Akcje
Środowa sesja zapowiada się ciekawie. Głównie za sprawą publikacji danych z amerykańskiej gospodarki, które mogą nieco namieszać na rynkach. Inwestorzy poznają raport z amerykańskiego rynku pracy i wstępne szacunki PKB za IV kwartał. Jeśli dostaniemy kolejne sygnały o odradzającej się gospodarce, główny indeks amerykańskiej giełdy S&P500 może stanąć przed szansą pobicia rekordu z października 2007 roku, od którego dzieli go zaledwie 4 proc.

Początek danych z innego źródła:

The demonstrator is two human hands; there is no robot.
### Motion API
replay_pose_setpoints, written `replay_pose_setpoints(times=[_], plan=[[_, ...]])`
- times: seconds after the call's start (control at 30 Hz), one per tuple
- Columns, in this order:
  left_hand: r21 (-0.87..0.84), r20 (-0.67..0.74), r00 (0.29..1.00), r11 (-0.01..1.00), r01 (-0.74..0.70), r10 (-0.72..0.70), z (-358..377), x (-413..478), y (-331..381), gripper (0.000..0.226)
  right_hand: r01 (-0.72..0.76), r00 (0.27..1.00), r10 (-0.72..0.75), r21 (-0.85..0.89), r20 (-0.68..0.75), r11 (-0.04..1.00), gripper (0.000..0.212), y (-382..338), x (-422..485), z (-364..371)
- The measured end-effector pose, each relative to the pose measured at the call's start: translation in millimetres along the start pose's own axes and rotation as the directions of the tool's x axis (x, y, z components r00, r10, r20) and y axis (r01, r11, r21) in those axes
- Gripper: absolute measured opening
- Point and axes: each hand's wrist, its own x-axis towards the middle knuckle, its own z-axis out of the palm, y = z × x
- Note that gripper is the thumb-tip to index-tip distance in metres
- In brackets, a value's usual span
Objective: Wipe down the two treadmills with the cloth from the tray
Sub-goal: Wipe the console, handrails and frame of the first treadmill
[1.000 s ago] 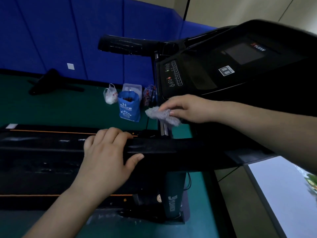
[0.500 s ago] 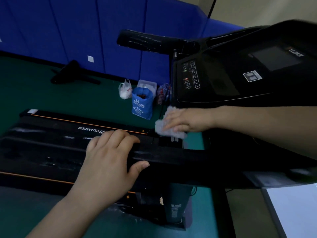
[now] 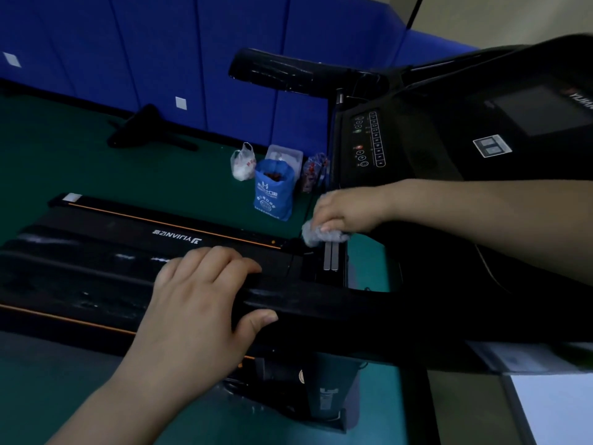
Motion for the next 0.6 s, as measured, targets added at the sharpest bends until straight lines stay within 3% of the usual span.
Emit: replay_pose_setpoints(times=[0.17, 0.37, 0.47, 0.6], plan=[[-0.003, -0.004, 1.0, 1.0, 0.001, -0.001, 0, 1, 0, 0.051, 0.182, 0.942, -0.214, 0.14, 0.259, 0.973, 0.032, -49, 2, 16], [0.004, 0.005, 1.0, 1.0, -0.001, 0.001, -1, 1, 1, 0.051, -0.094, 0.976, 0.123, -0.161, 0.181, 0.982, 0.038, 0, 15, -20], [0.007, 0.009, 1.0, 1.0, 0.006, -0.006, -1, 0, 1, 0.051, -0.019, 0.971, 0.03, -0.05, 0.238, 0.999, 0.049, -19, 24, -4], [0.005, 0.008, 1.0, 1.0, 0.009, -0.009, -2, 1, 2, 0.051, 0.165, 0.957, -0.16, -0.001, 0.241, 0.986, 0.035, -60, 15, 22]])
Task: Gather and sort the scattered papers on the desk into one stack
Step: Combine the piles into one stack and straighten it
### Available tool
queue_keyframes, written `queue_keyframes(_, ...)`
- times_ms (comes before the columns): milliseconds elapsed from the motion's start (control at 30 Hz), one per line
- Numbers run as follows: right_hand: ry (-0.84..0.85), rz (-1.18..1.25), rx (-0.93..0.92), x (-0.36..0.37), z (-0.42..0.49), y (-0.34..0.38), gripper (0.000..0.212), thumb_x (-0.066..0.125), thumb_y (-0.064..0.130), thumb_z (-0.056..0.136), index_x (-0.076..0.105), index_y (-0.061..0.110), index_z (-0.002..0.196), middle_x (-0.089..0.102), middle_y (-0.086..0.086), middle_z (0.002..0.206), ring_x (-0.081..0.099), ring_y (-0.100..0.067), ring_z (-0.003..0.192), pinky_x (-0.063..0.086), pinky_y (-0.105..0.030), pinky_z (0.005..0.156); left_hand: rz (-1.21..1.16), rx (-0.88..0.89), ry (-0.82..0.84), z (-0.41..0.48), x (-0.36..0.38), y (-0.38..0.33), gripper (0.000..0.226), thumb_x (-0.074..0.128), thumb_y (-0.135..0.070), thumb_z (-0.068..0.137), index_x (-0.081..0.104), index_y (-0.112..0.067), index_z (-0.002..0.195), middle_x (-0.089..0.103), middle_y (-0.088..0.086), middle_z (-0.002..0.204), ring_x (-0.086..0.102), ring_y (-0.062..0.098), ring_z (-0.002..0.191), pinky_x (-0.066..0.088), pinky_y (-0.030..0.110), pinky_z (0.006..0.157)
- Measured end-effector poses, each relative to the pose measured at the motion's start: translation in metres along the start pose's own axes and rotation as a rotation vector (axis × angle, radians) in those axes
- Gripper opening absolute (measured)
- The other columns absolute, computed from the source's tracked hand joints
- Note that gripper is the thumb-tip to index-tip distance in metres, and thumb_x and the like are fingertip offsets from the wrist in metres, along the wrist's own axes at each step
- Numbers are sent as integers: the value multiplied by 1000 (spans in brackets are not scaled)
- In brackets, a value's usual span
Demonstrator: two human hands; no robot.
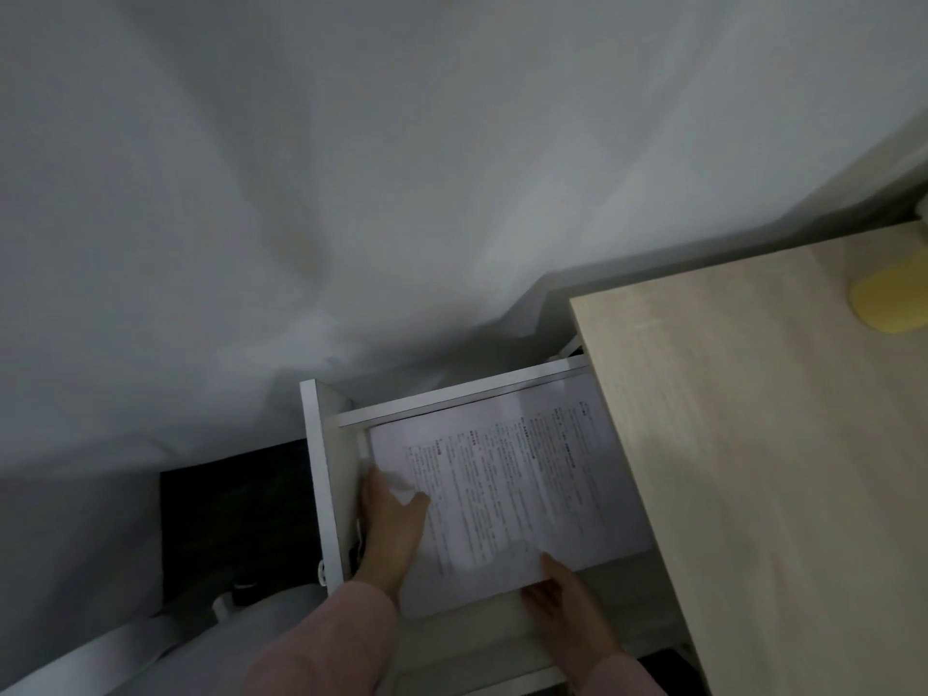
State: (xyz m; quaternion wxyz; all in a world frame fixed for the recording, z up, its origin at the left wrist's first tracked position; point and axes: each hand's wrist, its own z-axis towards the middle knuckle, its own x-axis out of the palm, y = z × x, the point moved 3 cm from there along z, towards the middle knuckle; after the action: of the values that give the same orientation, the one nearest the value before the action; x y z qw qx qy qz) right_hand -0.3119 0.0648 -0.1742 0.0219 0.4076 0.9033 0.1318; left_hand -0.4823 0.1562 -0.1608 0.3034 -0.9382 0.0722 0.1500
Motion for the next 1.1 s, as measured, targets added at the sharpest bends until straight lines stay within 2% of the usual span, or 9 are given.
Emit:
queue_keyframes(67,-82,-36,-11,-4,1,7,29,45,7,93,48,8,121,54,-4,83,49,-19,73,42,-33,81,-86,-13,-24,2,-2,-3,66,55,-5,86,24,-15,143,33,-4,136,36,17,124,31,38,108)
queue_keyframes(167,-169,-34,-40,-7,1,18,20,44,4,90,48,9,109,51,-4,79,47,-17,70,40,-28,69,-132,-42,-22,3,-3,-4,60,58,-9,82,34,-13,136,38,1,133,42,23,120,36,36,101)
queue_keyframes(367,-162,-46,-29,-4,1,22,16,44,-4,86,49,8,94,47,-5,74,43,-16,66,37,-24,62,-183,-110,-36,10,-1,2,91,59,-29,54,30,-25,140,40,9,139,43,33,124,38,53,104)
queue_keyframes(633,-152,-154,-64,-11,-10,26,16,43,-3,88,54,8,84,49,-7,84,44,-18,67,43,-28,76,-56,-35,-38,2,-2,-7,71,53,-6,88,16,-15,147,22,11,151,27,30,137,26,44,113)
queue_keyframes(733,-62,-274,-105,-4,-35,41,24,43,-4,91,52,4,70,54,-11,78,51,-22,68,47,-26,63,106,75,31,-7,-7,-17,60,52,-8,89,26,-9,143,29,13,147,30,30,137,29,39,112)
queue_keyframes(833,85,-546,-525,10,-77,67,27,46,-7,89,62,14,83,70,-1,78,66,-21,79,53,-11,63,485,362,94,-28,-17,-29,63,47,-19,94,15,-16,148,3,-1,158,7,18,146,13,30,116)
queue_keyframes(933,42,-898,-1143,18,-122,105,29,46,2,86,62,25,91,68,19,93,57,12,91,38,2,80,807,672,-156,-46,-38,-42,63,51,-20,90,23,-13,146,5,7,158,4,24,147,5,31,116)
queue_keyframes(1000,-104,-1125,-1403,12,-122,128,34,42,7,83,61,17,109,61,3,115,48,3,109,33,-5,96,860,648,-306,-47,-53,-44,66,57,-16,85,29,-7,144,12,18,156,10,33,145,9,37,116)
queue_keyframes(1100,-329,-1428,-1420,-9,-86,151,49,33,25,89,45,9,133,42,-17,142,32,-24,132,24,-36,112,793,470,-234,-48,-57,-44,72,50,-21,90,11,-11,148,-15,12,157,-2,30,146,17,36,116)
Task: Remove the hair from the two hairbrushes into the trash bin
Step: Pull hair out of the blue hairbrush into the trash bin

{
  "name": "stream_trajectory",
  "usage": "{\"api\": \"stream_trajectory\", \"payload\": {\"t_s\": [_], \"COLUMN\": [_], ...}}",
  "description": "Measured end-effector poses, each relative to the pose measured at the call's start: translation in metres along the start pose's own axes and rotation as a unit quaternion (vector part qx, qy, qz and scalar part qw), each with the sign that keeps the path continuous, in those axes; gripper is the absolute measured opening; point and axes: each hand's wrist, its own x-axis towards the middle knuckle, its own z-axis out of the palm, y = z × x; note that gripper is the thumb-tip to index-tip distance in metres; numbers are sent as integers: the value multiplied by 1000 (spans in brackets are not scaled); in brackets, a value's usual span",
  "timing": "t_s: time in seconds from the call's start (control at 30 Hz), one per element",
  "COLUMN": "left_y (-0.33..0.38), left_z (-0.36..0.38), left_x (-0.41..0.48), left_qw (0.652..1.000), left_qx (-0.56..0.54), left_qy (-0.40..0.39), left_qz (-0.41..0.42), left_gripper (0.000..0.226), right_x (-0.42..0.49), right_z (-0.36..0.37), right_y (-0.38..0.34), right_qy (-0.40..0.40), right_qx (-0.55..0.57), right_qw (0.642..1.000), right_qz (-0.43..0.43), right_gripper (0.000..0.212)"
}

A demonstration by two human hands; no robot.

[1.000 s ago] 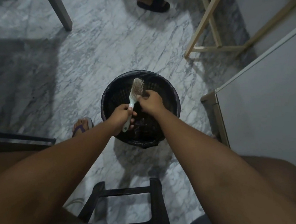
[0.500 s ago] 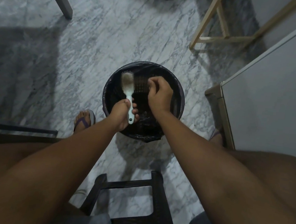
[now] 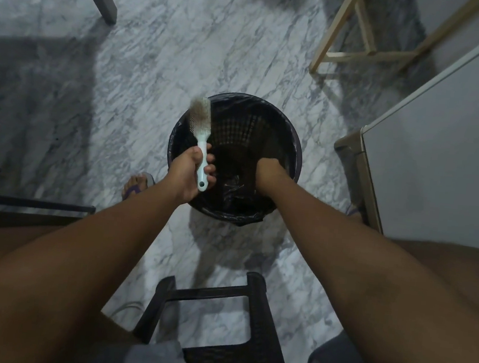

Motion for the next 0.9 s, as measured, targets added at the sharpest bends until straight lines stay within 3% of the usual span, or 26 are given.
{"api": "stream_trajectory", "payload": {"t_s": [0.07,0.13,0.2,0.27,0.37,0.43,0.53,0.67,0.8,0.9], "left_y": [0,-3,-6,-9,-9,-9,-9,-10,-12,-15], "left_z": [1,4,7,10,12,12,9,8,18,24], "left_x": [-1,-2,-4,-4,-3,-2,0,2,-1,-1], "left_qw": [1000,998,996,995,995,995,997,998,996,995], "left_qx": [28,58,82,95,101,97,81,62,83,94], "left_qy": [-5,-12,-21,-34,-25,-9,13,16,-7,1], "left_qz": [2,3,3,-1,1,2,5,0,13,17], "left_gripper": [28,29,28,26,26,27,26,27,30,31], "right_x": [2,5,11,15,15,14,17,22,18,19], "right_z": [-6,-13,-15,-13,-15,-16,-17,-14,-5,-3], "right_y": [-10,-21,-32,-40,-42,-41,-36,-20,-10,-15], "right_qy": [28,77,100,100,137,178,274,351,346,353], "right_qx": [136,302,390,417,414,419,436,458,493,549], "right_qw": [989,948,913,900,894,885,854,816,786,735], "right_qz": [-40,-61,-69,-77,-98,-98,-76,35,137,185], "right_gripper": [45,58,67,66,23,11,10,14,16,13]}}
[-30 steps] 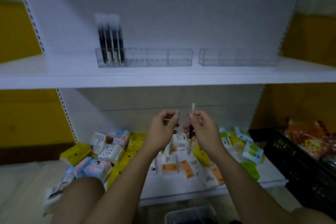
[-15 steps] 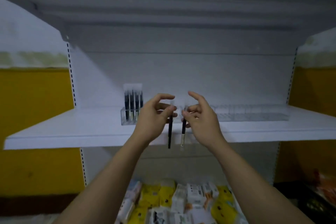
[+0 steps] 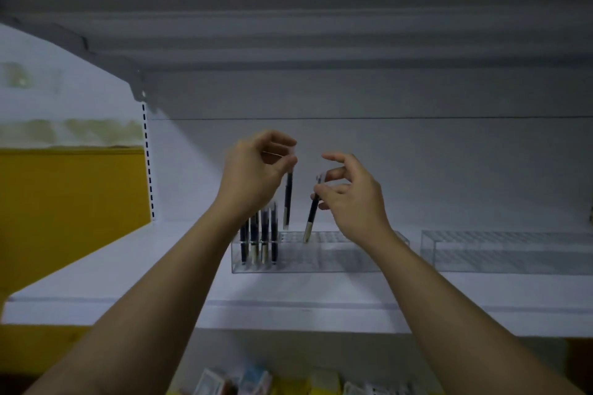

O rekordach na razie mogą jedynie pomarzyć inwestorzy z Warszawy. Chociaż WIG20 wczoraj na koniec dnia lekko wzrósł, to przez większość sesji indeksy traciły, co pokazuje, że niedźwiedzie po zimowym rajdzie nie powiedziały jeszcze ostatniego słowa. Najsłabiej z blue chips wypadły PGNiG i Pekao. Negatywny wpływ na notowania miały w ich przypadku obniżki rekomendacji przez analityków. Na drugim biegunie znalazły się drożejące akcje Synthosu, Boryszewa i Tauronu.
Waluty
Po poniedziałkowej przecenie złotego do euro, wczoraj inwestorzy mogli nieco odetchnąć. W ostatnich tygodniach polska waluta straciła w oczach inwestorów. Ciążą jej fatalne dane z polskiej gospodarki i perspektywa kolejnych obniżek stóp procentowych. Po południu za euro płacono 4,20 zł, a dolar wyceniany był na 3,11 zł. Na pocieszenie pozostaje fakt, że gorzej od złotego radzi sobie dolar. Wczoraj amerykańska waluta była najsłabsza do euro od końca 2011 roku. Euro kosztowało 1,35 USD.
Surowce
Notowania ropy naftowej kolejny dzień utrzymały się blisko najwyższych poziomów od października. Za baryłkę ropy Brent pod koniec dnia płacono 113,5 USD.